*Exercise prompt:* Exactly as they appear below, repeat the lines from the one with "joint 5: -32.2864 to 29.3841" through the one with "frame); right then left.", and no others.

━━━━

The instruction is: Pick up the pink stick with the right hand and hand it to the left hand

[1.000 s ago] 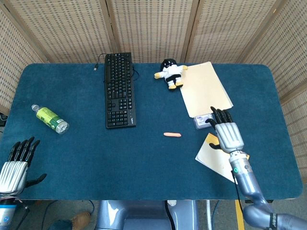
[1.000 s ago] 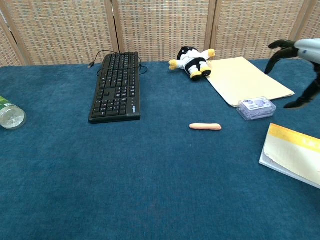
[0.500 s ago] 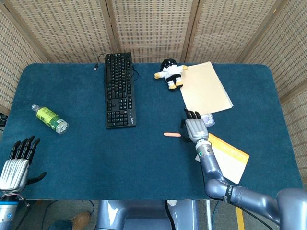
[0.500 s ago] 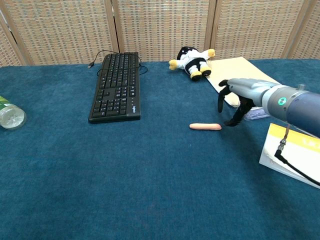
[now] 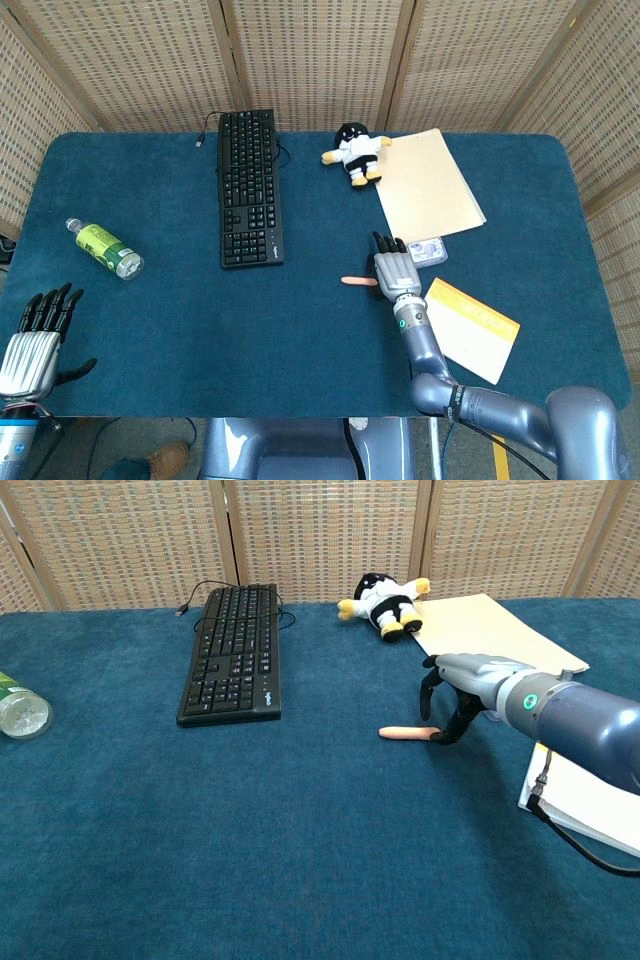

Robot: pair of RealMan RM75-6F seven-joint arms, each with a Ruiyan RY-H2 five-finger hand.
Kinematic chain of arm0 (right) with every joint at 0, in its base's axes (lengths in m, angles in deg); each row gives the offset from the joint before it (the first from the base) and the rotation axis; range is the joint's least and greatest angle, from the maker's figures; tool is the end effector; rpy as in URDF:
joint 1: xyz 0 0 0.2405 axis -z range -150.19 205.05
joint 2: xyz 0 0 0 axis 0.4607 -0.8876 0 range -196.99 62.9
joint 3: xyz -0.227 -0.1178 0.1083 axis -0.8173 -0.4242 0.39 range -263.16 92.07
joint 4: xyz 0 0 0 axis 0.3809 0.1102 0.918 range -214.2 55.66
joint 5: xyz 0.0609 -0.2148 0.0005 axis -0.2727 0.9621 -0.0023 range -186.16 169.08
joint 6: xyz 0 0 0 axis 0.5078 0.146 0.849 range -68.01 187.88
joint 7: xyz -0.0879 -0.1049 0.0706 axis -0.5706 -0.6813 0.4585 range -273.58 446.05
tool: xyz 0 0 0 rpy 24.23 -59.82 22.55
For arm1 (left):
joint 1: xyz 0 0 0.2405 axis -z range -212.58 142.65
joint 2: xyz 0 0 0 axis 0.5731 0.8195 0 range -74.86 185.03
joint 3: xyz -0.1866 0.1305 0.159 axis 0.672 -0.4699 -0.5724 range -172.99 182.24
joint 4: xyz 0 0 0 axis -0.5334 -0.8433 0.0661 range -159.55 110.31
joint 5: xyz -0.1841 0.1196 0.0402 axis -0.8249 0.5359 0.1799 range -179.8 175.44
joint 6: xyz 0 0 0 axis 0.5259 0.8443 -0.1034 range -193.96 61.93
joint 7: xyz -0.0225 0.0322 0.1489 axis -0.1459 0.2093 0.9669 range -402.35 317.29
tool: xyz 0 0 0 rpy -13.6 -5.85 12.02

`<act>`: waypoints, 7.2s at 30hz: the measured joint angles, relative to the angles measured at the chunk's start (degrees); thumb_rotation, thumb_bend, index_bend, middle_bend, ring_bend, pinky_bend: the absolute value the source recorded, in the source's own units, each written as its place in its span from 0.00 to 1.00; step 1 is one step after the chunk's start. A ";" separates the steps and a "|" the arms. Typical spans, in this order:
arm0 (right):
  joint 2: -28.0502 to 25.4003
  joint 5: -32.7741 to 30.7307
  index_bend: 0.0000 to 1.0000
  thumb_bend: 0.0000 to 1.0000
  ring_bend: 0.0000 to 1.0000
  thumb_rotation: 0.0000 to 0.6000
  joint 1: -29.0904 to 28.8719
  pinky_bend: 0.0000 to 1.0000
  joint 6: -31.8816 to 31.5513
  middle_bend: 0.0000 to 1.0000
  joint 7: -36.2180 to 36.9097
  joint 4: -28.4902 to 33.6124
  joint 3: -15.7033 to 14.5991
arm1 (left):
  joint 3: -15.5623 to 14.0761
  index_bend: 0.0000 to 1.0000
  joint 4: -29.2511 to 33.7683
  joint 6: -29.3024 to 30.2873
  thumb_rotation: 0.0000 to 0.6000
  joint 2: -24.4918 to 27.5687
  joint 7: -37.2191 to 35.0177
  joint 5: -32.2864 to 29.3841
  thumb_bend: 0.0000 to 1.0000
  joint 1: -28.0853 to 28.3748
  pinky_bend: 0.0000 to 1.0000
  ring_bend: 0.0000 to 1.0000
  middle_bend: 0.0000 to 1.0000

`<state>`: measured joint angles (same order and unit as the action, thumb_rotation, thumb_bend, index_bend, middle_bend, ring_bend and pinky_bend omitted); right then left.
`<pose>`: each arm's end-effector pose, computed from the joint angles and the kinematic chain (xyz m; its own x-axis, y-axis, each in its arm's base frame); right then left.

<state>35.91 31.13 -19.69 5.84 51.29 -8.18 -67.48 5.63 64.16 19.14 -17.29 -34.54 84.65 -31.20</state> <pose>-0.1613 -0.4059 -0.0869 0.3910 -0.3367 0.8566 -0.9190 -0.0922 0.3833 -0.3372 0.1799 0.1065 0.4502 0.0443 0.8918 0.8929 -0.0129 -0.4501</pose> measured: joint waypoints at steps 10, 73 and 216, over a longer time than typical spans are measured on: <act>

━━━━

*Exercise output:*
  joint 5: -32.2864 to 29.3841
  thumb_bend: 0.0000 to 1.0000
  joint 1: -28.0853 to 28.3748
  pinky_bend: 0.0000 to 1.0000
  ring_bend: 0.0000 to 1.0000
  middle_bend: 0.0000 to 1.0000

`<state>`: measured joint angles (same order and unit as the action, thumb_rotation, thumb_bend, index_bend, middle_bend, ring_bend and pinky_bend omitted); right then left.
`<pose>`: each arm's end-effector pose, computed from the joint angles and the kinematic chain (xyz m; its own x-axis, y-axis, each in its arm's base frame); right then left.

That brings the answer to completion.